Studio album by Cheryl Lynn
- Released: October 13, 1978
- Studios: Studio 55 Sunset Sound (Hollywood) Western Recorders (Los Angeles) CBS Recording Studios (New York City)
- Genre: Disco
- Length: 40:42
- Label: Columbia
- Producers: David Paich; Marty Paich;

Cheryl Lynn chronology
|  | Cheryl Lynn (1978) | In Love (1979) |

Singles from Cheryl Lynn
- "Got to Be Real" Released: August 14, 1978; "Star Love" Released: January 15, 1979; "You Saved My Day" Released: July 7, 1979;

= Cheryl Lynn (album) =

Cheryl Lynn is the debut studio album by American singer Cheryl Lynn. It was released by Columbia Records on October 13, 1978, in the United States.
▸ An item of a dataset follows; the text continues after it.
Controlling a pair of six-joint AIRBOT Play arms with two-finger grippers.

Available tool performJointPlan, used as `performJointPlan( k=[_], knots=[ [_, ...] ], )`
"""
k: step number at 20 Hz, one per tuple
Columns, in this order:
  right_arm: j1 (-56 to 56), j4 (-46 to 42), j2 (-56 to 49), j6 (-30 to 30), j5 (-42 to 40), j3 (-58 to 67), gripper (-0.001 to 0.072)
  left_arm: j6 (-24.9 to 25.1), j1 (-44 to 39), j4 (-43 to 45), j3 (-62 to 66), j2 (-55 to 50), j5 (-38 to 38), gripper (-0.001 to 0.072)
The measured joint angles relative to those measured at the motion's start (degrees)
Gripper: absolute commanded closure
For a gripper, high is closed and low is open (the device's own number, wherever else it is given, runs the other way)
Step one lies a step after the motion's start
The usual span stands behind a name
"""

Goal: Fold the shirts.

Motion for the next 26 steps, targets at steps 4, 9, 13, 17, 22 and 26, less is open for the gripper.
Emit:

The album reached number 23 on the US Billboard 200 chart and was certified gold by the Recording Industry Association of America (RIAA) on February 23, 1979. The album includes Lynn's first single and biggest hit "Got to Be Real" (1978).

==Critical reception==

AllMusic editor Andy Kellman called Cheryl Lynn "easily her best full-length, full of solid album cuts that act as support for the key singles rather than attempting to match them or even duplicate them with forced hooks and bungled attempts at making a diverse listen."

Professional ratings
Review scores
| Source | Rating |
| AllMusic | Star |

==Track listing==

Cheryl Lynn track listing
| No. | Title | Writer(s) | Length |
|---|---|---|---|
| 1. | "Got to Be Real" | Cheryl Lynn; David Paich; David Foster; | 5:10 |
| 2. | "All My Lovin'" | Lynn; | 4:49 |
| 3. | "Star Love" | John Footman; Judy Weider; | 7:23 |
| 4. | "Come in from the Rain" | Carole Sager; Melissa Manchester; | 3:35 |
| 5. | "You Saved My Day" | Charles May; | 4:21 |
| 6. | "Give My Love to You" | Ray Parker Jr.; Lynn; | 3:33 |
| 7. | "Nothing You Say" | Lynn; | 3:58 |
| 8. | "You're the One" | Lynn; Footman; | 4:09 |
| 9. | "Daybreak (Storybook Children)" | David Pomeranz; Spencer Proffer; | 3:44 |

==Personnel==
- Cheryl Lynn – lead and backing vocals
- Tracks 1, 2, 3, 5, 6
- Drums – James Gadson
- Bass guitar – David Shields
- Guitar – Ray Parker Jr.
- Keyboards – David Paich
- Tracks 4, 7, 9
- Drums – Bernard Purdie
- Bass guitar – Chuck Rainey
- Guitar – David T. Walker
- Keyboards – Richard Tee, David Paich, Marty Paich
- D. J. Rogers – vocals on track 7
- Track 8
- Drums – Bernard Purdie
- Bass guitar – Chuck Rainey
- Guitar – David T. Walker, Steve Lukather
- Keyboards – Richard Tee, David Paich, Marty Paich
- Woodwinds – Ronnie Lang, Ted Nash, Gene Cipriano, Ernie Watts, Pete Christlieb
- Trumpet – Chuck Findley, Steve Madaio, Bobby Findley, Gary Grant, Bobby Shew, Dalton Smith
- Trombone – Lew McCreary, Dick Nash, Dick Hyde
- Percussion – Harvey Mason, Joe Porcaro, Bobbye Hall
- Strings concertmaster – Sid Sharp
- Rhythm, string and horn arrangements – David and Marty Paich

==Charts==

Weekly chart performance for Cheryl Lynn
| Chart (1978–79) | Peak position |
|---|---|
| Canada Top Albums/CDs (RPM) | 22 |
| US Billboard 200 | 23 |
| US Top R&B/Hip-Hop Albums (Billboard) | 5 |

==Certifications==

Certifications for Cheryl Lynn
| Region | Certification | Certified units/sales |
| United States (RIAA) | Gold | 500,000^{^} |
^{^} Shipments figures based on certification alone.